• _Problem to solve_
The answer consists only of the lines from the beginning of the listing below to the line holding "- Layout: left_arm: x", inclusive, with every picture removed.
───
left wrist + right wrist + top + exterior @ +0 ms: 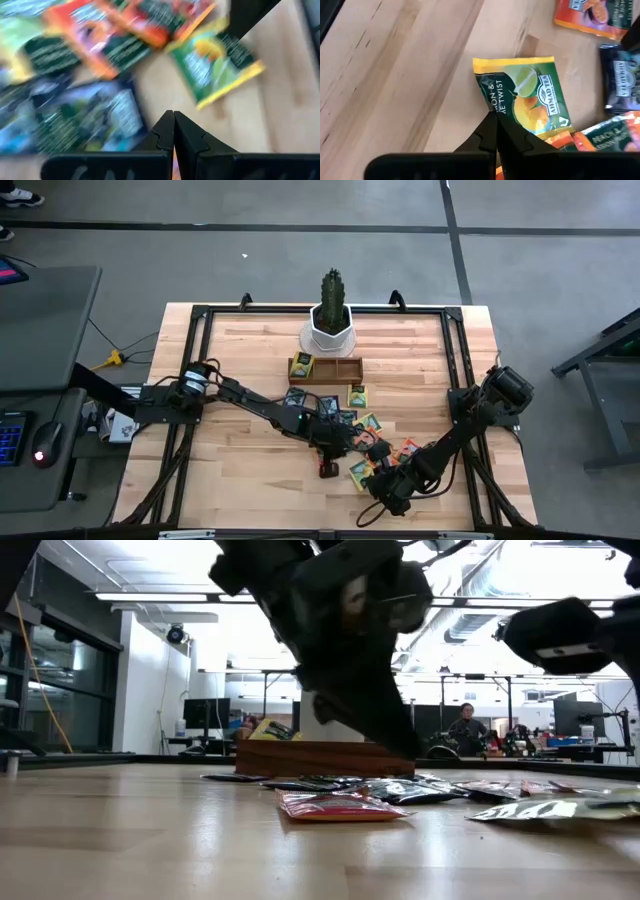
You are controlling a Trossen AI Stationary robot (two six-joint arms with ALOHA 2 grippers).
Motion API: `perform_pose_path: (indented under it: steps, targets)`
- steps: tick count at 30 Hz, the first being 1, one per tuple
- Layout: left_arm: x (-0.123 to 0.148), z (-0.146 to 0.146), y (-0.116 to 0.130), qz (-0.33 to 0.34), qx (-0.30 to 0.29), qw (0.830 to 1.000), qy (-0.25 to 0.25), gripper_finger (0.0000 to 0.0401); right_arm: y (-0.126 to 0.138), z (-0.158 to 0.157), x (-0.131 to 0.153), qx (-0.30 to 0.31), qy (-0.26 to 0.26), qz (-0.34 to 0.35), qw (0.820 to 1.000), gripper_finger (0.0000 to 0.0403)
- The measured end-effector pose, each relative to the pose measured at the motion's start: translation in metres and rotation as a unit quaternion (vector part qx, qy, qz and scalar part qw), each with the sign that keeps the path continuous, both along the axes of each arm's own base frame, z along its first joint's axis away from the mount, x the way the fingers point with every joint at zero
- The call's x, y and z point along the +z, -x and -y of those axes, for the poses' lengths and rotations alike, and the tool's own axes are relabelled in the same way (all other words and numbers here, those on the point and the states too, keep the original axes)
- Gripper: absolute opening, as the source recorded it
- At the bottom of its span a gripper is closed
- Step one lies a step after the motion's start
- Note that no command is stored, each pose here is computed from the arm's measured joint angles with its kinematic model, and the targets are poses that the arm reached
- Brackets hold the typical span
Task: Pick & Place Tea
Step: Put the yellow tea bag into the left section of the wooden organizer
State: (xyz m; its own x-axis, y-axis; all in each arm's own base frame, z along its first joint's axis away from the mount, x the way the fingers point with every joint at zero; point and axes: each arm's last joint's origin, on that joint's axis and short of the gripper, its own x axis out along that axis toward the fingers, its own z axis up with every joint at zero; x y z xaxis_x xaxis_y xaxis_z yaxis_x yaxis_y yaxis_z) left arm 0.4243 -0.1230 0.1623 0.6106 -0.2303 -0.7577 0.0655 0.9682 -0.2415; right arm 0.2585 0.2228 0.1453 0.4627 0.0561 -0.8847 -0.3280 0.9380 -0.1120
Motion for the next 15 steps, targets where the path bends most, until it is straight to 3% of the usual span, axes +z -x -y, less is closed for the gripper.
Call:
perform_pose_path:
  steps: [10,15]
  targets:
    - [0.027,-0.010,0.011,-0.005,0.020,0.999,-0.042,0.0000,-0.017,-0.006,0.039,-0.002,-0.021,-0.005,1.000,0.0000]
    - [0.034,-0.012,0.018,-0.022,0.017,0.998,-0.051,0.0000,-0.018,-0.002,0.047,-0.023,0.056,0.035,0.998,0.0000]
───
• _Reply to the task_
left wrist + right wrist + top + exterior @ +0 ms: 
You are controlling a Trossen AI Stationary robot (two six-joint arms with ALOHA 2 grippers).
Motion API: `perform_pose_path: (indented under it: steps, targets)`
- steps: tick count at 30 Hz, the first being 1, one per tuple
- Layout: left_arm: x (-0.123 to 0.148), z (-0.146 to 0.146), y (-0.116 to 0.130), qz (-0.33 to 0.34), qx (-0.30 to 0.29), qw (0.830 to 1.000), qy (-0.25 to 0.25), gripper_finger (0.0000 to 0.0401); right_arm: y (-0.126 to 0.138), z (-0.158 to 0.157), x (-0.131 to 0.153), qx (-0.30 to 0.31), qy (-0.26 to 0.26), qz (-0.34 to 0.35), qw (0.820 to 1.000), gripper_finger (0.0000 to 0.0403)

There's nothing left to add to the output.